- [WHAT IS EXPECTED]:
Output exactly the lines below, starting with the line that has "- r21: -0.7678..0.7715" and going on through the line that has "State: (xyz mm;", both included, and no other lines.

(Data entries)
______________________________

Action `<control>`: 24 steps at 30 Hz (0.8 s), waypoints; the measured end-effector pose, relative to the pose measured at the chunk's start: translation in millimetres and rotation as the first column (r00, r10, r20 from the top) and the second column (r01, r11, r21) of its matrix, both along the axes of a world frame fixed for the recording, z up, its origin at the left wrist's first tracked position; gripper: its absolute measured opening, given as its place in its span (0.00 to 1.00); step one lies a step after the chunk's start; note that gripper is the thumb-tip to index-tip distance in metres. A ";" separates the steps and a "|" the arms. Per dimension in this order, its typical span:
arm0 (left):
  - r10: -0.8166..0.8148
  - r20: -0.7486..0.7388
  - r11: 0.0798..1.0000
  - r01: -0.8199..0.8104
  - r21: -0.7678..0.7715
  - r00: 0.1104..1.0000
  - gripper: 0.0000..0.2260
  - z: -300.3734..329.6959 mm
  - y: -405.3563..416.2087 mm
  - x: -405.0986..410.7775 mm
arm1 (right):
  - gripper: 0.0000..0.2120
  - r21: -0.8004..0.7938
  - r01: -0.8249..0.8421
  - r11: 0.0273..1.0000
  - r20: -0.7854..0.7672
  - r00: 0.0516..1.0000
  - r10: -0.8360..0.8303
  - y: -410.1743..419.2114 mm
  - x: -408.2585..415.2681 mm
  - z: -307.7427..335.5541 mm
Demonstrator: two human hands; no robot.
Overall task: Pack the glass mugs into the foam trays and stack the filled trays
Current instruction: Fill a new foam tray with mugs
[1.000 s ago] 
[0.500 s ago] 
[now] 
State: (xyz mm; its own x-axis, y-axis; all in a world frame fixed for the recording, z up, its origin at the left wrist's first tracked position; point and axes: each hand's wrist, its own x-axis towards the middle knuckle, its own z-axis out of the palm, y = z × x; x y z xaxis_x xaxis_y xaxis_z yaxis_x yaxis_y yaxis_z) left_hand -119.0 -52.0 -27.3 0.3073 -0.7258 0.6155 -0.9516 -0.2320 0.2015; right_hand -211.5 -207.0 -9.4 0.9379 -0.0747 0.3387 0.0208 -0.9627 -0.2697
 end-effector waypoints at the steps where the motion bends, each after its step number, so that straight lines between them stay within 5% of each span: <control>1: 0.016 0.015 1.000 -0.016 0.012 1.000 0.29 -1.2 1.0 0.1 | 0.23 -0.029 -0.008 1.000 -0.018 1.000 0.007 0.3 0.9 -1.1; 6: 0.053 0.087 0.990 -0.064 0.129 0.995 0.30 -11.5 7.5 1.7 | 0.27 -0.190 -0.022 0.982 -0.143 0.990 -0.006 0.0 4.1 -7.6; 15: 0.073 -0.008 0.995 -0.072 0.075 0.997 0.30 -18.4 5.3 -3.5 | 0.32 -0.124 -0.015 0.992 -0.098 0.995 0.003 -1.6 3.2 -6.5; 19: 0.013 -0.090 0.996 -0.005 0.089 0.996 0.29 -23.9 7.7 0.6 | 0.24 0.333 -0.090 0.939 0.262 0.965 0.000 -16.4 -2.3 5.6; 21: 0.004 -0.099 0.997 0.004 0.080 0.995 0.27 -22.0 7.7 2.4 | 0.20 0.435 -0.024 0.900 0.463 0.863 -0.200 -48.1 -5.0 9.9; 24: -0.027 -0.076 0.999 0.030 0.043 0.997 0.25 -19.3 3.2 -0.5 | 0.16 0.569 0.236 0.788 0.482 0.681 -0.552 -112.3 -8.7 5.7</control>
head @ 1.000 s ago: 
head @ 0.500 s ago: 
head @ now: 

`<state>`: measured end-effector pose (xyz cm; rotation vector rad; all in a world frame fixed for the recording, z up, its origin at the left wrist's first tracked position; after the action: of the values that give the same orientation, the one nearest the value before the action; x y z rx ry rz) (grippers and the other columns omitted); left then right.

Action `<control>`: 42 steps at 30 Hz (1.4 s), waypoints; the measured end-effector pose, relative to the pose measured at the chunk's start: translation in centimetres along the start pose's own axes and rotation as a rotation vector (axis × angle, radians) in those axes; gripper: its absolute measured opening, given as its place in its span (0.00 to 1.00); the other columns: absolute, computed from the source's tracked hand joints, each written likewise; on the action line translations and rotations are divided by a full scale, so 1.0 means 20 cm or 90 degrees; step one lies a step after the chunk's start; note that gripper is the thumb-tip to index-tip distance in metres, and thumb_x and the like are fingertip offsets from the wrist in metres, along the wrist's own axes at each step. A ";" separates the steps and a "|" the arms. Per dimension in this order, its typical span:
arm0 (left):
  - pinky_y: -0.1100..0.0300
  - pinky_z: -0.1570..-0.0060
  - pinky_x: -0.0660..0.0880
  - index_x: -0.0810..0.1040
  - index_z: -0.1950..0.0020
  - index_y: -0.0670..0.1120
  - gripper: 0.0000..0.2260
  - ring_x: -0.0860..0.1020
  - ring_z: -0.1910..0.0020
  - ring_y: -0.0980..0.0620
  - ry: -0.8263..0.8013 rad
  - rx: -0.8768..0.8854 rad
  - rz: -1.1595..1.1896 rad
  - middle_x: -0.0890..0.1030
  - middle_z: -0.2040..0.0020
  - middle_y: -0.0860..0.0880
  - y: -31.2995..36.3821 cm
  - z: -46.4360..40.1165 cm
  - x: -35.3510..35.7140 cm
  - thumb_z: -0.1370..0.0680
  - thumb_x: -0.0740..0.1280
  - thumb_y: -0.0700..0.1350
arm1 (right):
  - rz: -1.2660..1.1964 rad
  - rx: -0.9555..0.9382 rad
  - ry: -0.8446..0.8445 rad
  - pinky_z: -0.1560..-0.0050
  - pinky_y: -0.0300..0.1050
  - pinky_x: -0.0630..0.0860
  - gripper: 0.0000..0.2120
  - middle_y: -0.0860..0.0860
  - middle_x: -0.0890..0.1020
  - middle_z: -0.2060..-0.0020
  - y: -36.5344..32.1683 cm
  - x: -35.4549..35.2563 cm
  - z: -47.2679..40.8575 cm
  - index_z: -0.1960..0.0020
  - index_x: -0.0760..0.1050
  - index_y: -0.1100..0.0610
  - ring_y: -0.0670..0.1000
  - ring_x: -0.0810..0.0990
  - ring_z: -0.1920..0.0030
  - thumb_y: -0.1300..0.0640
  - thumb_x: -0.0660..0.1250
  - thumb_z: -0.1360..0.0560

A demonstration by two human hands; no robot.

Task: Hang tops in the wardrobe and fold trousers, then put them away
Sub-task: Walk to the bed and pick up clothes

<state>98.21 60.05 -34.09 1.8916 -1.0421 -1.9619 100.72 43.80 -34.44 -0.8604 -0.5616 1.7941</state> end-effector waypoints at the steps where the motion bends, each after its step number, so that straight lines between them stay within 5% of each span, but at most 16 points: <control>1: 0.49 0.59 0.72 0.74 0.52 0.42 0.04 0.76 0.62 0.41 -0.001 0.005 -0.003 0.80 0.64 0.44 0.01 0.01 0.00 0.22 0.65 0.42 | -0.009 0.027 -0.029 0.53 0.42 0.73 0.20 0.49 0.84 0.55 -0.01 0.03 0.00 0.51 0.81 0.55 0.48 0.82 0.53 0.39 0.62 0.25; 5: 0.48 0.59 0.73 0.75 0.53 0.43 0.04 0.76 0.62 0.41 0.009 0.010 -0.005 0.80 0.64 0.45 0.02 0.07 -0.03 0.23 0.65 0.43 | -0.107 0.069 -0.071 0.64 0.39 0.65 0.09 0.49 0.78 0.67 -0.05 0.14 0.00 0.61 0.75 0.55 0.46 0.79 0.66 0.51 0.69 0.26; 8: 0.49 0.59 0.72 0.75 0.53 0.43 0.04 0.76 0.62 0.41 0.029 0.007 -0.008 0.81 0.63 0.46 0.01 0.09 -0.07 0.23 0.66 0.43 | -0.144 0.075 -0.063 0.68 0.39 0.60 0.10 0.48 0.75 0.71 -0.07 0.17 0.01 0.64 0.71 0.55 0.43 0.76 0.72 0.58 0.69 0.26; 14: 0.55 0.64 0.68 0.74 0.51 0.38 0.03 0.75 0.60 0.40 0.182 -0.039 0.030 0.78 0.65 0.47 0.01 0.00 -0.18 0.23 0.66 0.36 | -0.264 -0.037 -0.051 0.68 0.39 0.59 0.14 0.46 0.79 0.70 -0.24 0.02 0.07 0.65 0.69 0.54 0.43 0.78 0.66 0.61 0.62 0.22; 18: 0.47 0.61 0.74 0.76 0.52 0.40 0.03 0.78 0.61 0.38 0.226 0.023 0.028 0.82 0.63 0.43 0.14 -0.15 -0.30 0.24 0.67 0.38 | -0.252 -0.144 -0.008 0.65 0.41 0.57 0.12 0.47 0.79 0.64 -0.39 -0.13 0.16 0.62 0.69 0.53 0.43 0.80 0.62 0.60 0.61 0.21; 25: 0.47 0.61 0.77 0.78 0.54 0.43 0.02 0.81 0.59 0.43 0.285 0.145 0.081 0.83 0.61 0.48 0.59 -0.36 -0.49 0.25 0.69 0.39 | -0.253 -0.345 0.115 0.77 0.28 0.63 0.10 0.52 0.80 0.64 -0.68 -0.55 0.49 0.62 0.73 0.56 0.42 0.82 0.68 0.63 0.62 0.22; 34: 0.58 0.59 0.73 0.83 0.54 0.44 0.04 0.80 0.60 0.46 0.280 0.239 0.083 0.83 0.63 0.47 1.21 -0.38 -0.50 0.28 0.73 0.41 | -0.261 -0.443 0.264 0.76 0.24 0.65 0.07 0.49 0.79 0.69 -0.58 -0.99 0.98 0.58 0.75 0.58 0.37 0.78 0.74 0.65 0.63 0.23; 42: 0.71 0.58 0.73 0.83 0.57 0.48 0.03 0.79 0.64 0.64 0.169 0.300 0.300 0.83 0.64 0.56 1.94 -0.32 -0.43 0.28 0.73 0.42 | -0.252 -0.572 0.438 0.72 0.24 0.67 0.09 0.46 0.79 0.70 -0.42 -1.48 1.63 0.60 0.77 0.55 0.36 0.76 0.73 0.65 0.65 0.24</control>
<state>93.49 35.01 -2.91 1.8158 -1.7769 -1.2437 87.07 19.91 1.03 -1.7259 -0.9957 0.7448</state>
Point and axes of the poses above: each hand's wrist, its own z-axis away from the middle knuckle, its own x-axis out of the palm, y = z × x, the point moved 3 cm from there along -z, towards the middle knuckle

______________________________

- [REPLY TO THE EXERCISE]:
  - r21: -0.7678..0.7715
  - r00: 0.1104..1.0000
  - gripper: 0.0000..0.2260
  - z: -300.3734..329.6959 mm
  - y: -405.3563..416.2087 mm
  - x: -405.0986..410.7775 mm
arm1 (right):
  - gripper: 0.0000..0.2120
  - r21: -0.8004..0.7938
  - r01: -0.8249..0.8421
  - r11: 0.0273..1.0000
  - r20: -0.7854..0.7672
  - r00: 0.0516..1.0000
  - r10: -0.8360..0.8303
  - y: -410.1743..419.2114 mm
  - x: -408.2585..415.2681 mm
  - z: -307.7427..335.5541 mm
Demonstrator: two human hands; no robot.
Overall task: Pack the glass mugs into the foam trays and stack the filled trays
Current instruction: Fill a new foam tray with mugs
[1.000 s ago] 
[0.500 s ago] 
[now] 
State: (xyz mm; its own x-axis, y-axis; all in a world frame fixed for the recording, z up, its origin at the left wrist's first tracked position; point and axes: each hand's wrist, its own x-axis towards the middle knuckle, its own z-axis out of the palm, y = z × x; x y z xaxis_x xaxis_y xaxis_z yaxis_x yaxis_y yaxis_z) left_hand -119.0 -52.0 -27.3 0.3073 -0.7258 0.6155 -0.9516 -0.2320 0.2015; right_hand -211.5 -207.0 -9.4 0.9379 -0.0747 0.3387 0.0208 -0.9627 -0.2697

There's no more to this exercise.